(Records from a collection)
━━━

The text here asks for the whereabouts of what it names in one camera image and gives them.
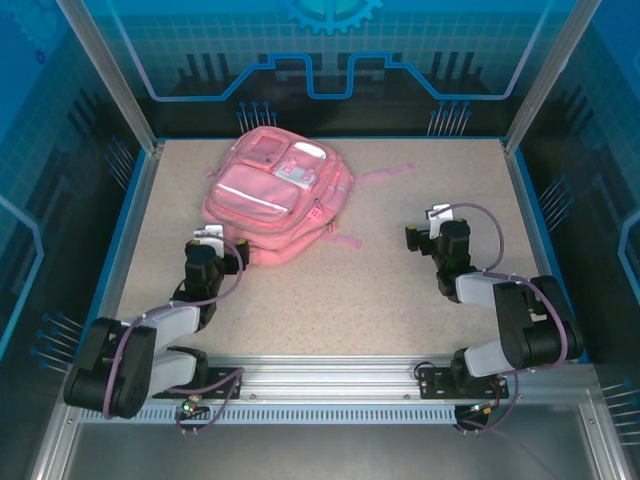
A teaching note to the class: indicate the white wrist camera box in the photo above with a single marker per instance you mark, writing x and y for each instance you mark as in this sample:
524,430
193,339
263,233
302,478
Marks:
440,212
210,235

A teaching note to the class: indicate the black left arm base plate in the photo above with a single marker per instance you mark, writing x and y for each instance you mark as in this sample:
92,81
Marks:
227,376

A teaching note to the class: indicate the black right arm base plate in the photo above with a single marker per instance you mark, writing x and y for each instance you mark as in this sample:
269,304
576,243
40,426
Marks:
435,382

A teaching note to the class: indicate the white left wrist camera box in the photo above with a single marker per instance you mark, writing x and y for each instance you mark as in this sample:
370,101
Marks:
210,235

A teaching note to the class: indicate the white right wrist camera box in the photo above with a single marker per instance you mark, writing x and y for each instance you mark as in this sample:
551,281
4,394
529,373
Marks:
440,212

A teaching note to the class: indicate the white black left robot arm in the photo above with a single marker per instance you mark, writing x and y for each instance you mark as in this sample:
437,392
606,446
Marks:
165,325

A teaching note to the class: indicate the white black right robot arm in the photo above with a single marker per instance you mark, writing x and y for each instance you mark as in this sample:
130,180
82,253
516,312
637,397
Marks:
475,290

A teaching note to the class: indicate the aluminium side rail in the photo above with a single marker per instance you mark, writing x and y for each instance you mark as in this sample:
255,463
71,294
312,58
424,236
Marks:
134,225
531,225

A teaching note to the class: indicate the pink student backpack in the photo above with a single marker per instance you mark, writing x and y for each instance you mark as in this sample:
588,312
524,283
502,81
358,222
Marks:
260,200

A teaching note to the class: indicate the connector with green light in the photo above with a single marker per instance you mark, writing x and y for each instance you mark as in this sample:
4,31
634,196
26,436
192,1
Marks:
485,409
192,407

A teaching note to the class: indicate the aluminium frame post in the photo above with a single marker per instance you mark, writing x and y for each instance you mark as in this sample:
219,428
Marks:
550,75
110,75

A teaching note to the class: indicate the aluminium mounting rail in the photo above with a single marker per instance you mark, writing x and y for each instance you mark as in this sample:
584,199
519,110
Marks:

━━━

PROBLEM STATEMENT: For every line in the entries above that contains "right", add one to a count, and give that number by itself.

RESPONSE TO THIS TASK: 3